Row	label	miss0	miss1	miss2	miss3	miss4	miss5	miss6	miss7	miss8	miss9
	String	Int64	Int64	Int64	Int64	Int64	Int64	Int64	Int64	Int64	Int64
1	0	0	0	3	0	0	2	2	1	2	1
2	1	0	0	3	1	1	1	1	0	0	0
3	2	3	6	0	3	0	0	1	4	3	0
4	3	0	1	4	0	0	5	0	1	4	2
5	4	1	1	1	0	0	0	0	0	1	3
6	5	1	0	1	6	0	0	2	1	2	0
7	6	7	3	1	0	5	7	0	0	4	0
8	7	0	4	8	1	1	1	0	0	2	2
9	8	5	0	4	4	0	4	0	4	0	6
10	9	2	4	1	4	7	6	0	11	2	0

Surprisingly, the largest number of misclassifications is 9 into 7. One would expect 8 to 0, 5 to 6 or 8 to 9. We investigate this in the next exercise.

Exercise 4:

Plot all images which are $9$ but were classified as $7$.

Solution:

To plot all these misclassified images, we find their indices and use the function imageplot. Since y are stored in the 1:10 format, we need to specify classes.

using ImageInspector

classes = 0:9

targets = onecold(y_test, classes)
predicts = onecold(m(X_test), classes)

imageplot(1 .- X_test, findall((targets .== 9) .& (predicts .== 7)); nrows=3)
savefig("miss.svg") # hide

We see that some of the nines could be recognized as a seven even by humans.

The following exercise depicts how images propagate through the network.

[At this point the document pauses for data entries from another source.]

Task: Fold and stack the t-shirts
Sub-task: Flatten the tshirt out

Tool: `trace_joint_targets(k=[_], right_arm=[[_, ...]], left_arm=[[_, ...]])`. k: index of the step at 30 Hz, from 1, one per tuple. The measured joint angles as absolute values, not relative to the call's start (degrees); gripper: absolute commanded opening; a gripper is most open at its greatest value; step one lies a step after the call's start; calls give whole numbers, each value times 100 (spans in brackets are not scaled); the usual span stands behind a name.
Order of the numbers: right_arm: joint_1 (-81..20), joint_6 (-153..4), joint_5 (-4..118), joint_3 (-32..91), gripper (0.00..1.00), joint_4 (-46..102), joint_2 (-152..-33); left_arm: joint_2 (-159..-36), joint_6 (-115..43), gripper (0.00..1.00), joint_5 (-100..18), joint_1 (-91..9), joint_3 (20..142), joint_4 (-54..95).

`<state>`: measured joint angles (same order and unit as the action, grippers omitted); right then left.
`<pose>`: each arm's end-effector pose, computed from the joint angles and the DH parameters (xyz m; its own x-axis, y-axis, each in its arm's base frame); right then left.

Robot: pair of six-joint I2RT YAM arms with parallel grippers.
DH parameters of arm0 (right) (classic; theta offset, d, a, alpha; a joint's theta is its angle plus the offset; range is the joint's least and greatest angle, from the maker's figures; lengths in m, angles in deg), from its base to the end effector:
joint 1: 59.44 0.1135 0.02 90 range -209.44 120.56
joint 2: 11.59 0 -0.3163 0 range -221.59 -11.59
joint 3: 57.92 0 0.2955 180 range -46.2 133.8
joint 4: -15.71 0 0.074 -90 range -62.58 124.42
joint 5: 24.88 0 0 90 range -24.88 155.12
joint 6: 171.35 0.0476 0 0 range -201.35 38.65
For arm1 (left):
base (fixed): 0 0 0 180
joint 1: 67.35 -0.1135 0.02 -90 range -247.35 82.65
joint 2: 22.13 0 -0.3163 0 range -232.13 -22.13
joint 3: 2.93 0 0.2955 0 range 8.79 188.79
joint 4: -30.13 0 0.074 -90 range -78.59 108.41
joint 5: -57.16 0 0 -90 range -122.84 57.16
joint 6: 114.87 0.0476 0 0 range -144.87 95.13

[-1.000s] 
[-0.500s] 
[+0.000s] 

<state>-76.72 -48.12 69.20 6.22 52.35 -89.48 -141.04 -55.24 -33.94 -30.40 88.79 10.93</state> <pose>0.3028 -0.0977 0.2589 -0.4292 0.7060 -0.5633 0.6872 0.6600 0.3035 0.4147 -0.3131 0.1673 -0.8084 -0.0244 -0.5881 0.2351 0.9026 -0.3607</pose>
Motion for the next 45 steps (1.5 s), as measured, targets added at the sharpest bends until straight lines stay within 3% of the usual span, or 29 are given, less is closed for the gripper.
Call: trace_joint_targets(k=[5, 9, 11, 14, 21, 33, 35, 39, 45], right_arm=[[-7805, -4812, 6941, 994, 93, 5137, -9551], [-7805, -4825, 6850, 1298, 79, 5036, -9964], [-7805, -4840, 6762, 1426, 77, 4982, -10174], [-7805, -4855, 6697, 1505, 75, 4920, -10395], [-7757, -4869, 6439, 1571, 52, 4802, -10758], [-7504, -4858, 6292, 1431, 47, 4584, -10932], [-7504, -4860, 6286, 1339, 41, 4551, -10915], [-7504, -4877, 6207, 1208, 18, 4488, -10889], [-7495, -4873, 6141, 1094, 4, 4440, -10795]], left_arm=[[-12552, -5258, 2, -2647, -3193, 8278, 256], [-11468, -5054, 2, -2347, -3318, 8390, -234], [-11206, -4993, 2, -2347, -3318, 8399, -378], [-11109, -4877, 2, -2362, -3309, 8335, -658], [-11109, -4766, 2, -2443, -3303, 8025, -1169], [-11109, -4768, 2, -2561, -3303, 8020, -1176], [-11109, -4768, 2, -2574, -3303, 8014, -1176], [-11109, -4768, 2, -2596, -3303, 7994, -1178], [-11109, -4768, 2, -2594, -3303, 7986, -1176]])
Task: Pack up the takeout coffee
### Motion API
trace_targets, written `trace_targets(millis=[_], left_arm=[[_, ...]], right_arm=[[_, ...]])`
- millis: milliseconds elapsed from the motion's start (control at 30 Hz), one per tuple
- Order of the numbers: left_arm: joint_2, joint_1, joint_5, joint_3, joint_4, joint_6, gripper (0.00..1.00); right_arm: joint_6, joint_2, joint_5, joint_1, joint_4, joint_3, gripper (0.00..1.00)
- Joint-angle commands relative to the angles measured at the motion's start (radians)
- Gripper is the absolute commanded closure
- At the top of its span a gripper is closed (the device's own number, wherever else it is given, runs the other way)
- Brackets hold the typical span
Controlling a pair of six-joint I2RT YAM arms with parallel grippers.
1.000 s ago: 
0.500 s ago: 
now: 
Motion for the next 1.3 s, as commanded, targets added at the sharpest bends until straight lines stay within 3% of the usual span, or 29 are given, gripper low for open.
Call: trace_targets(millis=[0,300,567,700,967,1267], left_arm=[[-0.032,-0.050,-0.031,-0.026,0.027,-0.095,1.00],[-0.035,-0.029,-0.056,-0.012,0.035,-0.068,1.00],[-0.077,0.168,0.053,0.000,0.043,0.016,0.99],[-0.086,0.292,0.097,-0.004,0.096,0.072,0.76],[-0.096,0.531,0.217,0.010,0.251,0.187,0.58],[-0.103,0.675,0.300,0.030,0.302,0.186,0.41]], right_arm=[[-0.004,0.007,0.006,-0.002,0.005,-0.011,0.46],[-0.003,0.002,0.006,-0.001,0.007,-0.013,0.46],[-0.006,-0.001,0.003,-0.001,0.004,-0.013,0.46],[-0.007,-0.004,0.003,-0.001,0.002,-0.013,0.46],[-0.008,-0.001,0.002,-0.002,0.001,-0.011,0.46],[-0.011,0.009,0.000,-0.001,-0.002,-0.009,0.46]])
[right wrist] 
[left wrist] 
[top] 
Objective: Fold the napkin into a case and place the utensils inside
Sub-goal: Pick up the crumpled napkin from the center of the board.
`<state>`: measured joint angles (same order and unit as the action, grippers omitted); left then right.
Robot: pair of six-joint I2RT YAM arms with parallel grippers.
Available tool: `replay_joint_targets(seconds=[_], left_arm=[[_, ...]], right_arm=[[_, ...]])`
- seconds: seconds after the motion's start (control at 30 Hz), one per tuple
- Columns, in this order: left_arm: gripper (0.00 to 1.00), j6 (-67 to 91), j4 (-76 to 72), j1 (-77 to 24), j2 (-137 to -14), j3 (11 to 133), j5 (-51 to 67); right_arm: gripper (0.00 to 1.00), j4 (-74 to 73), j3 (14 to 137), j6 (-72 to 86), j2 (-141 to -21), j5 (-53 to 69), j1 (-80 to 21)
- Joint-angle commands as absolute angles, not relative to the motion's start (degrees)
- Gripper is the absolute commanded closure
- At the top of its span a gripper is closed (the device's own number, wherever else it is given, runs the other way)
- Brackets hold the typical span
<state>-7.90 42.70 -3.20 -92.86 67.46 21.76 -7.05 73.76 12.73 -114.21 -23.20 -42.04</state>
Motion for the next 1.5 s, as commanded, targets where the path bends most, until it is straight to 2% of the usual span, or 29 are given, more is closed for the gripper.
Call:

Exercise 5: Visualization of neural networks 1

We know that the output of the convolutional layers has the same number of dimensions as the inputs. If the activation function is the sigmoid, the output values stay within $[0,1]$ and can also be interpreted as images. Use the same network as before but replace ReLU by sigmoid activation functions. Load the model from data/mnist_sigmoid.bson (you can check that the model accuracy is 0.9831).

For all digits, select the first five samples from the training set of this digit. Then create $5\times 5$ graph (there will be 10 of them for each digit), where each column corresponds to one sample. The rows should be:

The original image.
The first channel of the layer after the first pooling layer.
The last channel of the layer after the first pooling layer.
The first channel of the layer after the second pooling layer.
The last channel of the layer after the second pooling layer.

Discuss the images.

Solution:

To create the network and to load the data, we use

m = Chain(
    Conv((2,2), 1=>16, sigmoid),
    MaxPool((2,2)),
    Conv((2,2), 16=>8, sigmoid),
    MaxPool((2,2)),
    flatten,
    Dense(288, size(y_train,1)),
    softmax,
)

file_name = joinpath("data", "mnist_sigmoid.bson")
train_or_load!(file_name, m)

Before plotting, we perform a for loop over the digits. Then onecold(y_train, classes) .== i creates a BitArray with ones if the condition is satisfied, and zeros if the condition is not satisfied. Then findall(???) selects all ones, and ???[1:5] finds the first five indices. Since we need to plot the original image, and the images after the second and fourth layer (there is always a convolutional layer before the pooling layer), we save these values into z1, z2 and z3. Then we need to access to desired channels and plot then via the ImageInspector package.

using ImageInspector

classes = 0:9
plts = []
for i in classes
    jj = 1:5
    ii = findall(onecold(y_train, classes) .== i)[jj]

    z1 = X_train[:,:,:,ii]
    z2 = m[1:2](X_train[:,:,:,ii])
    z3 = m[1:4](X_train[:,:,:,ii])

    kwargs = (nrows = 1, size = (600, 140))
    plot(
        imageplot(1 .- z1[:, :, 1, :], jj; kwargs...),
        imageplot(1 .- z2[:, :, 1, :], jj; kwargs...),
        imageplot(1 .- z2[:, :, end, :], jj; kwargs...),
        imageplot(1 .- z3[:, :, 1, :], jj; kwargs...),
        imageplot(1 .- z3[:, :, end, :], jj; kwargs...);
        layout = (5,1),
        size=(700,800)
    )
    savefig("Layers_$(i).svg")
end

We plot and comment on three selected digits below.

Digit 0

Digit 1

Digit 9

We may observe several things:

The functions inside the neural network do the same operations on all samples. The second row is always a black digit on a grey background.
The size of the image decreases when propagated deeper into the network. The second and third rows (after the second layer) contain more pixels than the fourth and fifth rows (after the fourth layer).
The channels of the same layer produce different outputs. While the second row (first channel after the second layer) depicts black digits on a grey background, the third row (last channel after the second layer) depicts white digits on black background.
Each digit produce different images. This is important for separation and correct predictions.